Four reasons to do the J.D./M.B.A. at Yale

November 13, 2012

The Yale School of Management is clearly a place to study business: the school's mission is to train leaders for business and society. But I would argue that Yale Law School--better known as a hotbed of constitutional theory--is also a first-rate place to prepare for a career in business.

Over at the Yale Law School admissions blog, I just laid out four reasons that make YLS an under-rated (and surprisingly good) place to learn business.
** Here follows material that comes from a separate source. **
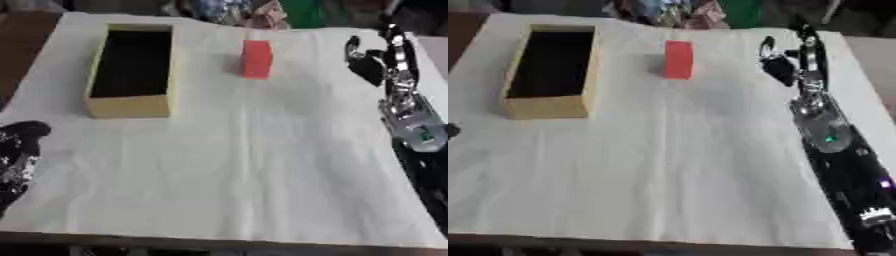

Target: Pick up objects on the table and place them in the box.

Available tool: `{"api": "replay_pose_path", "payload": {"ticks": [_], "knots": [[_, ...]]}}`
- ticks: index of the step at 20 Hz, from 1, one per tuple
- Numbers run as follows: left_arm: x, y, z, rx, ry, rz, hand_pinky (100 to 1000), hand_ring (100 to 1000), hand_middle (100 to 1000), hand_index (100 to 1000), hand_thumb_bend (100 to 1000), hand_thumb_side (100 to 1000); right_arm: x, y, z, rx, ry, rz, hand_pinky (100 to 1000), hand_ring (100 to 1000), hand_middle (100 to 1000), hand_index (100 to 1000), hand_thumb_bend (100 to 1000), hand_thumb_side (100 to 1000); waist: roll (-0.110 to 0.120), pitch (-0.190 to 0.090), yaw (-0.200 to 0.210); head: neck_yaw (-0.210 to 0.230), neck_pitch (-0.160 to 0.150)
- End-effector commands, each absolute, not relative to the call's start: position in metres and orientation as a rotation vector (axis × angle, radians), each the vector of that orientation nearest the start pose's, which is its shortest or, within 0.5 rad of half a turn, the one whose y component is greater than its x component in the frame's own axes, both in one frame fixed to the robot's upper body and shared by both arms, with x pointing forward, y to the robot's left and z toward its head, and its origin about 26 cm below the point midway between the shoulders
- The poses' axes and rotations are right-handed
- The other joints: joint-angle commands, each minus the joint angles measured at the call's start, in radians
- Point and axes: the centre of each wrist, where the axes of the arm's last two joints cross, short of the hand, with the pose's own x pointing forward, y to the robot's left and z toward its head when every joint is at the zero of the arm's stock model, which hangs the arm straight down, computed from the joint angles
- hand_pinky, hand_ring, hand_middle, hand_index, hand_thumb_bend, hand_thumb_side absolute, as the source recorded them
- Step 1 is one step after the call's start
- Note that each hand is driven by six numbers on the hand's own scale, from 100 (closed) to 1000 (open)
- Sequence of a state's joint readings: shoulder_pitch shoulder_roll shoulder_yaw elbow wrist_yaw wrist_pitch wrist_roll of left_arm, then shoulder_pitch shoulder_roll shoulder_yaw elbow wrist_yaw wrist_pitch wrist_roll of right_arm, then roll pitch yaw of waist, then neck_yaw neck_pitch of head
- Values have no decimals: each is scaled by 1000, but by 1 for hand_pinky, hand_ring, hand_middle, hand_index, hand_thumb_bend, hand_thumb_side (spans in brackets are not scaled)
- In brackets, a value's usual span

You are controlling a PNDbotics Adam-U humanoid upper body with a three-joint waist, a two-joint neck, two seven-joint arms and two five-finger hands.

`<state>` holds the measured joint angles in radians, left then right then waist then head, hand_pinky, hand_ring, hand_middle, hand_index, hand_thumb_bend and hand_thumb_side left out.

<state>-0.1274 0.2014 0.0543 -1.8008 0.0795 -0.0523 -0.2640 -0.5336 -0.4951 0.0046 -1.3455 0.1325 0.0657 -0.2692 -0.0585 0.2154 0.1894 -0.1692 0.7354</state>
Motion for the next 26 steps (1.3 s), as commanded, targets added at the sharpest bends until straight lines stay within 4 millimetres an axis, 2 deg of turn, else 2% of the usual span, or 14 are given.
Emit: {"api": "replay_pose_path", "payload": {"ticks": [1, 6, 13, 19, 26], "knots": [[299, 284, 103, -81, -1963, -390, 1000, 834, 713, 764, 100, 332, 398, -339, 176, -787, -1872, 387, 848, 1000, 948, 1000, 231, 173, 1, -17, 2, -3, -5], [299, 284, 102, -82, -1959, -393, 1000, 834, 713, 764, 100, 330, 400, -336, 183, -842, -1813, 619, 883, 1000, 972, 1000, 318, 171, -1, -19, 4, -6, -7], [299, 284, 102, -82, -1959, -392, 1000, 835, 713, 764, 100, 331, 404, -341, 199, -909, -1737, 797, 887, 1000, 975, 1000, 348, 182, -1, -19, 5, -5, -5], [299, 284, 102, -81, -1959, -395, 1000, 835, 713, 764, 100, 331, 410, -342, 221, -926, -1680, 913, 890, 1000, 974, 1000, 366, 204, -1, -18, 5, -3, -6], [299, 284, 102, -82, -1957, -404, 1000, 835, 713, 764, 100, 333, 419, -335, 250, -920, -1615, 1056, 895, 1000, 972, 1000, 408, 215, -7, -16, 12, -2, -6]]}}
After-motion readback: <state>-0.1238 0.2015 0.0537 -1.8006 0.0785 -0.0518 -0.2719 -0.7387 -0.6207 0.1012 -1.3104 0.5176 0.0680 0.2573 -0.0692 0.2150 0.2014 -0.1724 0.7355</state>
Full text is after the jump.

– Daniel Weisfield, J.D./M.B.A. '14

 

My professional objective is to own and run a business as a manager and entrepreneur. I’ve done no legal internships during my time at YLS, and I plan to never practice law. I think YLS is not only a worthwhile investment—it’s also an under-rated (and surprisingly good) place to learn about business.

How?

  1. Courses in the law school. As a 1L, I took Business Organizations, Accounting for Lawyers, Banking Law and Regulation, and Quantitative Corporate Finance. The corporate finance class was taught by the brilliant and quirky Ian Ayres, a Ph.D. economist fond of jogging with his students, and it may be the only law school course in the country taught entirely in Excel. I also had the enormous privilege of taking “Challenges of a General Counsel,” a seminar co-taught by the former GC of General Electric and the current GC of Ernst & Young. In a law school better known for theory and constitutional jurisprudence, these classes are hidden gems.
  2. The three-year J.D./M.B.A. program. I believe Yale is the only school in the country that lets you either get a J.D. in three years, or lets you get a J.D. and an M.B.A. in…three years. With no summer classes. Three students did it last year; in my year nine students are doing it, and I predict the numbers will keep growing as YLS students realize the value of this opportunity. An M.B.A. instills skills that law school doesn’t even attempt to tackle: how to lead peers and subordinates, manage funds, organize teams. And Yale’s School of Management is on a fast upward trajectory: SOM poached Chicago Booth’s fantastically successful dean, is constructing a brand-new campus which will open in 2013, and has launched a strategy to become a top-five business school within ten years.
  3. The Yale Law and Business Society. Think of this as the YLS affinity group for students interested in business, finance, and, of course, corporate law. We host dozens of events per year with CEOs, law firm partners, and private equity investors. Last year we hosted former New York governor Eliot Spitzer, and—separately—a convicted inside trader who spoke with us before starting his ten-year prison sentence. This year, as YLBS Entrepreneurship Co-Chair, I kicked off the YLS Entrepreneurs Series to enable students to learn from classmates who have started businesses. This week I’m hosting a talk with a 3L who’s so stylish she made a business out of it.
  4. Broader Yale. Take an econ class with the legendary Robert Shiller. Debate politics, policy, or culture with Yale’s World Fellows. Get $20,000 in seed funding from the Yale Entrepreneurial Institute’s incubator program. If you’re interested in international business, take language classes in Yale College—I’m currently taking Indonesian five days a week, and I previously took Chinese and Spanish.

In short, don’t let the appellate litigators throw you off track. Yale Law School is the pre-eminent place to learn legal theory, but it’s also a fantastic place to prepare for a career in business.